## What to do
Return, from the listing below, each line where the word "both" appears.

# # # #

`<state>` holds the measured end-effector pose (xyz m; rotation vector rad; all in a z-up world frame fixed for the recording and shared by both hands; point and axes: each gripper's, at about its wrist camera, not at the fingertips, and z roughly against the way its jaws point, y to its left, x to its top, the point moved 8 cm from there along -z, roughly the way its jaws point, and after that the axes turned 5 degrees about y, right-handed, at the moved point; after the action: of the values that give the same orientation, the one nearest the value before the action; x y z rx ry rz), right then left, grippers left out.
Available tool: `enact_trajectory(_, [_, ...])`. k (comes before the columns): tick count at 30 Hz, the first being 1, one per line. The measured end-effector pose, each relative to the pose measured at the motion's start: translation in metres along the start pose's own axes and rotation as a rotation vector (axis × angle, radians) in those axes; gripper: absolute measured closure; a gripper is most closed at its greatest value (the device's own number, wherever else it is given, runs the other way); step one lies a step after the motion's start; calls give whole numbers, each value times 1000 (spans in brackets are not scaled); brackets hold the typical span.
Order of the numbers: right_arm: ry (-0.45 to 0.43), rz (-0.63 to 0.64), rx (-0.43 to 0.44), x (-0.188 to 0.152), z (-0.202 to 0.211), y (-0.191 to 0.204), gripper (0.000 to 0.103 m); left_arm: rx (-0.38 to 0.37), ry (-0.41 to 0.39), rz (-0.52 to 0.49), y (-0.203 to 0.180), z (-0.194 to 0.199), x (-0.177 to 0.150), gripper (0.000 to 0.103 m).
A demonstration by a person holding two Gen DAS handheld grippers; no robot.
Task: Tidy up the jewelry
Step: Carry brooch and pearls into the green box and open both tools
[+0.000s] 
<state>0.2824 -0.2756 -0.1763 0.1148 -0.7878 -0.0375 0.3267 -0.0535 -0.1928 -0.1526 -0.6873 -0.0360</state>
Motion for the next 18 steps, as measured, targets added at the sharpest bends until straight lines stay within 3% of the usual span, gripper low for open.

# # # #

## Solution
`<state>` holds the measured end-effector pose (xyz m; rotation vector rad; all in a z-up world frame fixed for the recording and shared by both hands; point and axes: each gripper's, at about its wrist camera, not at the fingertips, and z roughly against the way its jaws point, y to its left, x to its top, the point moved 8 cm from there along -z, roughly the way its jaws point, and after that the axes turned 5 degrees about y, right-handed, at the moved point; after the action: of the values that give the same orientation, the one nearest the value before the action; x y z rx ry rz), right then left, grippers left out.
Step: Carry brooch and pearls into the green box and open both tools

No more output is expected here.